A clever alternative approach to obtaining spatially resolved spectroscopy of many objects simultaneously is the MSA-3D program which uses the micro-shutter array of the JWST NIRSpec instrument to target many objects simultaneously. While not strictly an integral-field unit, the MSA-3D program takes many exposures while "stepping" the conventional slitmask provided by the MSA across the sky.
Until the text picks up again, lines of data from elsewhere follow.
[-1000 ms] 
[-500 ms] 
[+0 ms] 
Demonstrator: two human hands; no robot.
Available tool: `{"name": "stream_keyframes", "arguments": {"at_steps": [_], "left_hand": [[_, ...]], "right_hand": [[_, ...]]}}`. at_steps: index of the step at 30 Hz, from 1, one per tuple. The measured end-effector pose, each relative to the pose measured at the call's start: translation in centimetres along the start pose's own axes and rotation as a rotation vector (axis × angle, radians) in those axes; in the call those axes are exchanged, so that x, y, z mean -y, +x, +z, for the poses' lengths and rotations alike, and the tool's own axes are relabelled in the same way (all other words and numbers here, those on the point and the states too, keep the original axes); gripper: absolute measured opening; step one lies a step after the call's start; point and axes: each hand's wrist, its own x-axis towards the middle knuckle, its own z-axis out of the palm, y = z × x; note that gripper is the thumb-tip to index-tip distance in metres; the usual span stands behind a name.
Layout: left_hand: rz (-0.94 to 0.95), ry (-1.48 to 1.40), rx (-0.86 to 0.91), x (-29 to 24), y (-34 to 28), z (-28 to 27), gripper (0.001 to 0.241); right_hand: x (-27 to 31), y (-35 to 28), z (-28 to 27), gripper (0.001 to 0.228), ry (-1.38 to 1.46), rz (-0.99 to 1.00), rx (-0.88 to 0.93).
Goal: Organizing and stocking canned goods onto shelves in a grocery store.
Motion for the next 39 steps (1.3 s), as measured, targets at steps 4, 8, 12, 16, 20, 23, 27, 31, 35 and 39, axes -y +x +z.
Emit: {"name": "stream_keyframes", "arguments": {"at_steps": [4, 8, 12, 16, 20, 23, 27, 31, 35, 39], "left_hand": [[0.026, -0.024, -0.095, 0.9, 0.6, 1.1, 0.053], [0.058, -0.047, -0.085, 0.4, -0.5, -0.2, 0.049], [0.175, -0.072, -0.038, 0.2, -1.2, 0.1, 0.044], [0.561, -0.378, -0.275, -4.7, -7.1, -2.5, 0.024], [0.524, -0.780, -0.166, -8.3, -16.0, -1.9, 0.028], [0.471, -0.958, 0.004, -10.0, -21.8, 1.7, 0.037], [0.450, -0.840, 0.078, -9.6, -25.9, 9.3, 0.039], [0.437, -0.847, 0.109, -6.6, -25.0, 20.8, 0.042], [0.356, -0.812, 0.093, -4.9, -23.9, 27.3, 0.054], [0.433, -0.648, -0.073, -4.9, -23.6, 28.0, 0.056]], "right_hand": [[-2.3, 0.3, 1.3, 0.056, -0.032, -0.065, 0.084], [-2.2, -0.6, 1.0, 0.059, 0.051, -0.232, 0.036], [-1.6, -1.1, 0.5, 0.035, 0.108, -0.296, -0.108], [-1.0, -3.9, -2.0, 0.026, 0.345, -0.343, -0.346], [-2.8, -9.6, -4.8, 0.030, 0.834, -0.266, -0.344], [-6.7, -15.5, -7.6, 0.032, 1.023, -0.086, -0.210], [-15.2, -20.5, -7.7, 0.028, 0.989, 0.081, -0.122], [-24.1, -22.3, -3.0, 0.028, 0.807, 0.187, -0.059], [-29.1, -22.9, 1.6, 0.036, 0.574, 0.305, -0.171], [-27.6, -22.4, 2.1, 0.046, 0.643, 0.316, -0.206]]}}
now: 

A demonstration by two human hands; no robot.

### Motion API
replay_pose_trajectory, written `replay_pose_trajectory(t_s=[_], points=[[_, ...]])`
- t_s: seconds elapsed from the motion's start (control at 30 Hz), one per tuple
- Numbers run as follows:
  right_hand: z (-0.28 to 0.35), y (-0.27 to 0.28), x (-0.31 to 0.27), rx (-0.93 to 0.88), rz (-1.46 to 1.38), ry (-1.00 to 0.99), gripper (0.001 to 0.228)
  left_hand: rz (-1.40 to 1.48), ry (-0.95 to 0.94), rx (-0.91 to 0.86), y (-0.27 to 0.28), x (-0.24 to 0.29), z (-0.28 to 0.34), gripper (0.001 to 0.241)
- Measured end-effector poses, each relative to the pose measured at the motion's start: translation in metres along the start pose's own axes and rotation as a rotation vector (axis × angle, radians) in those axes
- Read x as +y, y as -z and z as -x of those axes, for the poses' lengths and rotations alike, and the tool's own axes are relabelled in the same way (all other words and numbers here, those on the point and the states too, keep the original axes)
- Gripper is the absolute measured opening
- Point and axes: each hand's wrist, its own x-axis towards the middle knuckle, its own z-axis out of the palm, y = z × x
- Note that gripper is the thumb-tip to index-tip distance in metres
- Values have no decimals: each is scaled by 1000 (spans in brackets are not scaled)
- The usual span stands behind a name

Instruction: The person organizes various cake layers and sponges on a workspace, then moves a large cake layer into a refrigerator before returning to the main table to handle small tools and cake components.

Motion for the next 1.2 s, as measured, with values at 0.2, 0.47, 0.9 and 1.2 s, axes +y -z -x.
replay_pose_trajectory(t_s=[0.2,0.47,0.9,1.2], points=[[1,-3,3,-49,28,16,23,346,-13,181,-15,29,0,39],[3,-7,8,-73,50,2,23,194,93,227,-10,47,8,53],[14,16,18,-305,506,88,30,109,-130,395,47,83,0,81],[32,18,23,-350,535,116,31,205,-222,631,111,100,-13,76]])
These exposures can be combined after the fact to provide full, 3D spatial and spectral information on each object. While the MSA-3D approach provides much lower spatial resolution than the IFU provided with NIRSpec, and requires many more exposures, it has the advantage of being able to target dozens of nearby objects simultaneously.

Even larger latitude in the choice of coverage of the patrol field has been proposed under the name of Diverse Field Spectroscopy (DFS) which would allow the observer to select arbitrary combinations of sky regions to maximize observing efficiency and scientific return. This requires technological developments, in particular versatile robotic target pickups and photonic switchyards.

== Three-dimensional detectors ==
Other techniques can achieve the same ends at different wavelengths. In particular, at radio wavelengths, simultaneous spectral information is obtained with heterodyne receivers, featuring large frequency coverage and huge spectral resolution.

In the X-ray domain, owing to the high energy of individual photons, aptly called 3D photon counting detectors not only measure on the fly the 2D position of incoming photons but also their energy, hence their wavelength. Note nevertheless that spectral information is very coarse, with spectral resolutions ~10 only. One example is the Advanced CCD Imaging Spectrometer (ACIS) on NASA’s Chandra X-ray Observatory.

In the Visible-Near Infrared, this approach is a lot harder with the much less energetic photons. Nevertheless small format superconducting detectors, with limited spectral resolution ~ 30 and cooled below 0.1 K, have been developed and successfully used, such as for example the 32x32 pixels Array Camera for Optical to Near-infrared Spectrophotometry (ARCONS) Camera at the Hale 200” Telescope. In contrast, ‘classical’ IFS usually feature spectral resolutions of a few thousands.